Risk areas for human visceral leishmaniosis 2007-2018: a temporal and spatial analysis in Ceará, Brazil.

Abstract

Visceral leishmaniasis (VL) is considered as an important tropical disease because it rapidly spreads across a wide geographical area. This study aimed to analyse the temporal and spatial patterns of incidence, mortality and case fatality rates due to human VL in Ceará, Brazil, from 2007 to 2018. This is an ecological study involving time series and spatial analyses, and data were obtained from human VL notifications. Temporal trend analysis was carried out using the Joinpoint Regression Program. SaTScan 9.6 was used for conducting spatial analyses, and ArcMap 9.2 was used for building maps. There were 6,066 incident cases and 516 deaths due to human VL. There was an increasing trend in the incidence rate from 2007 to 2014 (annual per cent change [APC] = 3.8; 95% confidence interval [CI]:0.5 to 7.3; p = .031). Mortality (APC = -0.3; 95%CI: -2.5 to 1.9; p = .765) and VL case fatality rates (APC = -3.0; 95%CI: -4.3 to -1,7; p = .188) showed non-significant decline.

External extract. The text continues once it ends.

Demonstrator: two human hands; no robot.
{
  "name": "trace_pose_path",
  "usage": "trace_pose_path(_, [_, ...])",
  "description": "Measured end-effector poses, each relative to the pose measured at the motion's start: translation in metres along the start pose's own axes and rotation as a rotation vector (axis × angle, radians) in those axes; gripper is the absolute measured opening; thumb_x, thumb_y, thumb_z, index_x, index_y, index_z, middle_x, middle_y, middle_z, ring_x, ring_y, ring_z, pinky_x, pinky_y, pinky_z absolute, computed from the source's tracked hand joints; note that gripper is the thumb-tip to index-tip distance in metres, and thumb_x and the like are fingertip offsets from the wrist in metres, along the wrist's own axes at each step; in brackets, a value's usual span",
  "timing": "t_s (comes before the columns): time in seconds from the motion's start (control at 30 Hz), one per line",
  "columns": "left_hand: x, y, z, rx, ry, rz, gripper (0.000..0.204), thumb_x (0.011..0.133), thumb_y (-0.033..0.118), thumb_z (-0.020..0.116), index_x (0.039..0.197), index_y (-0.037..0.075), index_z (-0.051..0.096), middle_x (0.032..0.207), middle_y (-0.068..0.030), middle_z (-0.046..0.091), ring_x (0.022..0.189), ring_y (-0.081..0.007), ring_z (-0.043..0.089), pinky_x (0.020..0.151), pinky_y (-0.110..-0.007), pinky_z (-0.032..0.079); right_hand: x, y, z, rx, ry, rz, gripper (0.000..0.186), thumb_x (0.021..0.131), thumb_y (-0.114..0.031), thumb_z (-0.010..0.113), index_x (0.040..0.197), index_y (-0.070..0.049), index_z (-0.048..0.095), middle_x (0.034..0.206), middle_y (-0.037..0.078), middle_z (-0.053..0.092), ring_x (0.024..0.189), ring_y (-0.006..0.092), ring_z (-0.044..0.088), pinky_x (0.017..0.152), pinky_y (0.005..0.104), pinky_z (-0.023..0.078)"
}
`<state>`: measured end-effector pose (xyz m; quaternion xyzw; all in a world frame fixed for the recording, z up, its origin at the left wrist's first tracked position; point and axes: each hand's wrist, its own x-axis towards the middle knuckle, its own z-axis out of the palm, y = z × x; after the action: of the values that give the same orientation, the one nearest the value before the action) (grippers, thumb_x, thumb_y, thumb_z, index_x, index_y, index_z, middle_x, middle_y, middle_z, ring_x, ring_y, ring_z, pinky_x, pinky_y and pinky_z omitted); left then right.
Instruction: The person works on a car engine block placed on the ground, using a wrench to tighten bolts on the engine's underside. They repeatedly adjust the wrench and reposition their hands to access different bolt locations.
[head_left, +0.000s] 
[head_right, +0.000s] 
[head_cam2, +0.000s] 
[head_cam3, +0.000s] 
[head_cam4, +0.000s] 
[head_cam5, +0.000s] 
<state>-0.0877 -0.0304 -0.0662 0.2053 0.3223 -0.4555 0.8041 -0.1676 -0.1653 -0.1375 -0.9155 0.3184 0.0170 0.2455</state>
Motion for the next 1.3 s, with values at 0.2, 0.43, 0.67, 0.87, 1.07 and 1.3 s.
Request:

The incidence rates were higher in the northwest and south regions of the state, with 11 high incidence rate clusters from 2007 to 2010, seven clusters in 44 municipalities from 2011 to 2014, and six clusters in 49 municipalities from 2015 to 2018. During 2007-2010, only one significant mortality rate cluster was identified in the southern region (relative risk [RR] = 7.6); during 2011-2014, two clusters in the northwest region were identified (RR=3.9 and RR=4.6). In the last period, a cluster of 11 municipalities in the southern region was identified (RR = 4.2). Mortality rate clusters were identified in the centre-south (2007-2010), northwest and south (both from 2011 to 2018). VL has a heterogeneous distribution, with maintenance of clusters with high incidence and mortality rates, as well as case fatality rates in municipalities in the northwest and south regions. These clusters present areas with the greatest risk of transmission of human VL.